Task prompt -
Reproduce the lines of the listing exactly, beginning at the top, until the line with "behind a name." has been reproduced too.

Information given -
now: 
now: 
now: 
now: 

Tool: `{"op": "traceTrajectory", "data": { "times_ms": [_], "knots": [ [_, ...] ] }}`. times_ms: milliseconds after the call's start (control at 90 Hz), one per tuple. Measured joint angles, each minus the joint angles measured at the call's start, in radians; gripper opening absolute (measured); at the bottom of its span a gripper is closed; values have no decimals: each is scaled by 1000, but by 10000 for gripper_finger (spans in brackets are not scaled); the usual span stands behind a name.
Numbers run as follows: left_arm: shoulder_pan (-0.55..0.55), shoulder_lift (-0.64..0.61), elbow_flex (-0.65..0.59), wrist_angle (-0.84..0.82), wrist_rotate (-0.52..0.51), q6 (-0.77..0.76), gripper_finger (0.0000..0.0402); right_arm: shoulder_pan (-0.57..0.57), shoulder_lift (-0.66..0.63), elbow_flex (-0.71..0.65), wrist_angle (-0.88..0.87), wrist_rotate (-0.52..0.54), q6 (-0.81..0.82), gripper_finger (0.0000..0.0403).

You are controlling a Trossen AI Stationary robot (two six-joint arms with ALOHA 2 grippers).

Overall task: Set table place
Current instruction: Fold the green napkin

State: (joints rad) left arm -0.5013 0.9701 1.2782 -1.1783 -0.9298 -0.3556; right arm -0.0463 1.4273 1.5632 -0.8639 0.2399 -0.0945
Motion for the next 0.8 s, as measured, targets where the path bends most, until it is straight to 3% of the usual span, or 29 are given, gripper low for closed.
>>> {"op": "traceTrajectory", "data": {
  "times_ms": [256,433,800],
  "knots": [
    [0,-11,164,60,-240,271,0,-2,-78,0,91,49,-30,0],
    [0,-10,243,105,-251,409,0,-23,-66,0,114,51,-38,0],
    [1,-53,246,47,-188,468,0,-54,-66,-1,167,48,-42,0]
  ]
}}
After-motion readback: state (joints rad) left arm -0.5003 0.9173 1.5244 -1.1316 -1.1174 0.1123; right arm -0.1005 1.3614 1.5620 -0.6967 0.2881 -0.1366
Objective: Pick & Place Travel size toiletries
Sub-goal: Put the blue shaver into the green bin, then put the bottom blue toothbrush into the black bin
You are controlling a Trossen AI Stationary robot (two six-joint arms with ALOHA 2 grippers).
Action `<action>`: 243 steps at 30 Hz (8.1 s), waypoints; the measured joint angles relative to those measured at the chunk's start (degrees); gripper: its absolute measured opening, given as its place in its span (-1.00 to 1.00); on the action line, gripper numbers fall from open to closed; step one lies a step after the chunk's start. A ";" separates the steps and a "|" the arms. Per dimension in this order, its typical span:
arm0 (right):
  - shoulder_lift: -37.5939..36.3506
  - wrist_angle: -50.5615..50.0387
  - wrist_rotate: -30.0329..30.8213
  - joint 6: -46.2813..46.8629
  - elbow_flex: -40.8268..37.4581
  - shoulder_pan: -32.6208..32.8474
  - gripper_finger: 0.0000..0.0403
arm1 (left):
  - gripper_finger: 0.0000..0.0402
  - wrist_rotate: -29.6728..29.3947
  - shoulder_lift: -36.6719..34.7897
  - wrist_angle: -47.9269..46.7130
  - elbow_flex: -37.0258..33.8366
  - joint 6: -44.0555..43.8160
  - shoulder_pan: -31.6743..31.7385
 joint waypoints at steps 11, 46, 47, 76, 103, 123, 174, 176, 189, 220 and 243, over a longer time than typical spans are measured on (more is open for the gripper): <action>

Answer section -
now: 
now: 
now: 
now: 

Tool: `{"op": "traceTrajectory", "data": { "times_ms": [_], "knots": [ [_, ...] ] }}`. times_ms: milliseconds after the call's start (control at 90 Hz), one per tuple. Measured joint angles, each minus the joint angles measured at the call's start, in radians; gripper opening absolute (measured); at the bottom of its span a gripper is closed; values have no decimals: each is scaled by 1000, but by 10000 for gripper_finger (spans in brackets are not scaled); the usual span stands behind a name.

This answer requires nothing more.